- Date: 29 December – 2 January 1984
- Edition: 81st
- Category: Grand Prix
- Draw: 32S / 16D
- Prize money: $75,000
- Surface: Grass / outdoor
- Location: Adelaide, Australia

Champions

Singles
- Mike Bauer

Doubles
- Craig A. Miller / Eric Sherbeck
- ← 1982 · South Australian Open · 1984 →

= 1983 South Australian Open =

The 1983 South Australian Open was a men's professional tennis tournament held in Adelaide, Australia. The event was part of the 1983 Grand Prix circuit and was played on outdoor grass courts.
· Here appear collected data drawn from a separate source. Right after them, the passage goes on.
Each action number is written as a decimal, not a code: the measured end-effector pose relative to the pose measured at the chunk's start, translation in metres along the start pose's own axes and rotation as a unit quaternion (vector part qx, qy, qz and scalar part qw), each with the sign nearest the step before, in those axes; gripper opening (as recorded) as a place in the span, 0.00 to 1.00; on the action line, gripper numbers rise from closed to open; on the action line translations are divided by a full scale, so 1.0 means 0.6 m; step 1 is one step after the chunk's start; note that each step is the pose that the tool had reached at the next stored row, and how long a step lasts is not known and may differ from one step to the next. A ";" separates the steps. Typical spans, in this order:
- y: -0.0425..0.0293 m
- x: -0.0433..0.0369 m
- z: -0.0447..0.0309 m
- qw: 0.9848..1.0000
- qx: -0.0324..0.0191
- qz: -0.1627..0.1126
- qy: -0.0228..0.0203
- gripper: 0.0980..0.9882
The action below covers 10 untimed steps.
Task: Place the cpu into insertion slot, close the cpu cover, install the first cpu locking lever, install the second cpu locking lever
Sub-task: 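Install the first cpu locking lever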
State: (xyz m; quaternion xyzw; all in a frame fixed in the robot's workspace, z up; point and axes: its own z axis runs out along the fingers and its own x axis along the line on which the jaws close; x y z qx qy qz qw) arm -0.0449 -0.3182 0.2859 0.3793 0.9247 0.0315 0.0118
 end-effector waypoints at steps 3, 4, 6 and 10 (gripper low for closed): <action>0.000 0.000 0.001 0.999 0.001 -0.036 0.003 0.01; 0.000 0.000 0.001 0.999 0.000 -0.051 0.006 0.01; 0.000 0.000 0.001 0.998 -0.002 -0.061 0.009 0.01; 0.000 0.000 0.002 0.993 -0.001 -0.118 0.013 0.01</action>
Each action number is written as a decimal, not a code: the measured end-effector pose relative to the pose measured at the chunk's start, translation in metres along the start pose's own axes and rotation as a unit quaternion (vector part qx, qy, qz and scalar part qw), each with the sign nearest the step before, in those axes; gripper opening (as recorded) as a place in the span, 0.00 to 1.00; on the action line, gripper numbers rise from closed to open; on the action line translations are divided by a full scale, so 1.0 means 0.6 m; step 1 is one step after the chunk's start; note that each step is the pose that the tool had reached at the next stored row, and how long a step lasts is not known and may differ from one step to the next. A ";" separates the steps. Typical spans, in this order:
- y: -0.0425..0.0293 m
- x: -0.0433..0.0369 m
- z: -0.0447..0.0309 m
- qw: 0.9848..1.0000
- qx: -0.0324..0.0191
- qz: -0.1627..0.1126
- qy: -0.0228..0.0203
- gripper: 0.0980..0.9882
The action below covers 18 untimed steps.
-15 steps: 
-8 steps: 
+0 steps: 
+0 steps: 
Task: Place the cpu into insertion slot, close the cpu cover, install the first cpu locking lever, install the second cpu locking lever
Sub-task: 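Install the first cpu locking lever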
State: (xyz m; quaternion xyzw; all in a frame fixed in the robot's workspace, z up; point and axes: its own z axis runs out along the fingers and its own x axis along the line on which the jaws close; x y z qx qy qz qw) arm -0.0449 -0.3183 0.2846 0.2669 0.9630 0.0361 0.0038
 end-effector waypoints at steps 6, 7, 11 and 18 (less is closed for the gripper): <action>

It was the seventh edition of the tournament and was held from 29 December to 2 January 1984. Fifth-seeded Mike Bauer won the singles title.

==Finals==
===Singles===

USA Mike Bauer defeated CSK Miloslav Mečíř 3–6, 6–4, 6–1
- It was Bauer's 3rd title of the year, and the 8th of his career.

===Doubles===

AUS Craig A. Miller / USA Eric Sherbeck defeated AUS Broderick Dyke / AUS Rod Frawley 6–3, 4–6, 6–4
- It was Miller's 2nd title of the year and the 2nd of his career. It was Sherbeck's only title of the year and the 1st of his career.